Feature request: File sync to parquet using Parquet partitions

Question

Feature request: File sync to parquet using Parquet partitions

kzk2000 opened this issue 10 months ago · comments

kzk2000 commented 10 months ago

Hi,
I'm excited about the new file sink to Parquet feature.
Would it be possible to also allow for parquet file partitions as well?

My use case: subscribe to a websocket that streams market data for Cryptos for many product_ids in the same feed. Ideally, I'd like to sink this into partitioned parquet files on disk that use Parquet's partitioning by, say, product and 1min timestamps, e.g. ["product_id", "HH:MM" ]

If that's already doable, happy to follow your guidance on how to do this.

Jackson Newhouse · Answer 1 · Wed Aug 30 2023 06:27:10 GMT+0800 (China Standard Time)

Hi, there, thanks for the question. No, we don't currently support partitioning parquet output, but the approach we've taken should allow for it. I take it you'd want a file per (product_id, timestamp) pair? A rough plan for implementing this would look like:

Integrate partitioning into the SQL schema. It looks like data fusion supports Hive-style PARTITIONED BY syntax that would meet our needs.
Update the parquet sink to write a file per partition. Additionally, integrate with the watermark system when partitioning by a time dimension so that you only write finished files.
Convert SQL to the parquet sink operator.

Also happy to discuss more details in the discord: https://discord.gg/cjCr5rVmyR

kzk2000 · Answer 2 · Sun Oct 08 2023 05:38:06 GMT+0800 (China Standard Time)

Adding comments from Discord: https://discord.com/channels/1092704334808092754/1153049232647934072/1155941228102303764

@jacksonrnewhouse — 09/25/2023 2:57 PM
@miek , wanted to follow-up on partitioned sinks. I think this is worth implementing, as it is a pretty common pattern. After looking through the different options, I think the simplest way would be to add an option to the filesystem sink where you specify partition by columns, e.g.

CREATE TABLE bids (
  auction bigint,
  bidder bigint,
  price bigint,
  hour timestamp
) WITH (
  connector = 'filesystem',
  path = 'https://s3.us-west-2.amazonaws.com/demo/s3-uri',
  format = 'parquet',
  parquet_compression = 'zstd',
  parquet_version = '2.6'   # miek's suggestion to add 'version' here, too
  partition_by = 'hour'
  
);

This is being done "outside" of SQL, but given that DataFusion doesn't support partitioned inserts currently this seems like the most sensible approach.

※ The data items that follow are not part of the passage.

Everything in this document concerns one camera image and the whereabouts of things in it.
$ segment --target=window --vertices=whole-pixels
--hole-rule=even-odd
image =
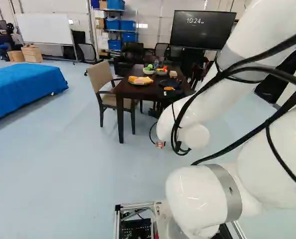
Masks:
[[[136,27],[137,28],[148,28],[148,24],[146,24],[146,23],[137,23]]]

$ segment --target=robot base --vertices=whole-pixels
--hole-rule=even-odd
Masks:
[[[138,219],[138,214],[149,210],[151,216]],[[186,239],[172,219],[166,201],[120,204],[115,206],[114,239]],[[245,239],[236,222],[232,222],[239,239]],[[226,224],[219,227],[213,239],[233,239]]]

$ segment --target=shelf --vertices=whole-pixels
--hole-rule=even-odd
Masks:
[[[101,10],[101,11],[125,11],[125,10],[121,10],[121,9],[108,9],[108,8],[105,8],[105,9],[95,8],[95,10]]]
[[[105,51],[109,51],[109,52],[112,52],[112,51],[121,52],[121,50],[111,50],[111,49],[105,50]]]
[[[109,30],[109,29],[104,29],[104,31],[133,32],[133,33],[135,33],[135,32],[136,32],[136,31],[125,31],[125,30]]]

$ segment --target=tv screen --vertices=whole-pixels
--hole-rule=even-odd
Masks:
[[[231,33],[235,12],[174,12],[170,45],[221,50]]]

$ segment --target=table leg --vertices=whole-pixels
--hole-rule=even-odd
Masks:
[[[124,99],[116,97],[119,143],[124,143]]]

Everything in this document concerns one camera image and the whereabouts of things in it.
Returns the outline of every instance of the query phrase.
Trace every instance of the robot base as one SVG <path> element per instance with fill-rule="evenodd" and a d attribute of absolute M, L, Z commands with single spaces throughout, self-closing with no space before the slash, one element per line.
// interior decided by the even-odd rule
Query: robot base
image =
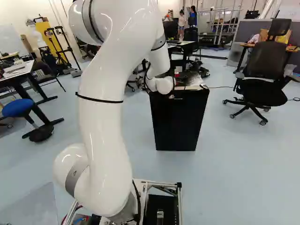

Jackson Newhouse · Answer 3 · Sun Oct 08 2023 05:46:28 GMT+0800 (China Standard Time)

Ha, this is very close to what I've implemented on the partitioning branch. Should have it in the next version this coming week.

Jackson Newhouse · Answer 4 · Wed Nov 08 2023 04:14:54 GMT+0800 (China Standard Time)

The initial version of this was released in 0.7! In 0.8 it will be improved upon with a more performant implementation and integration with delta lake.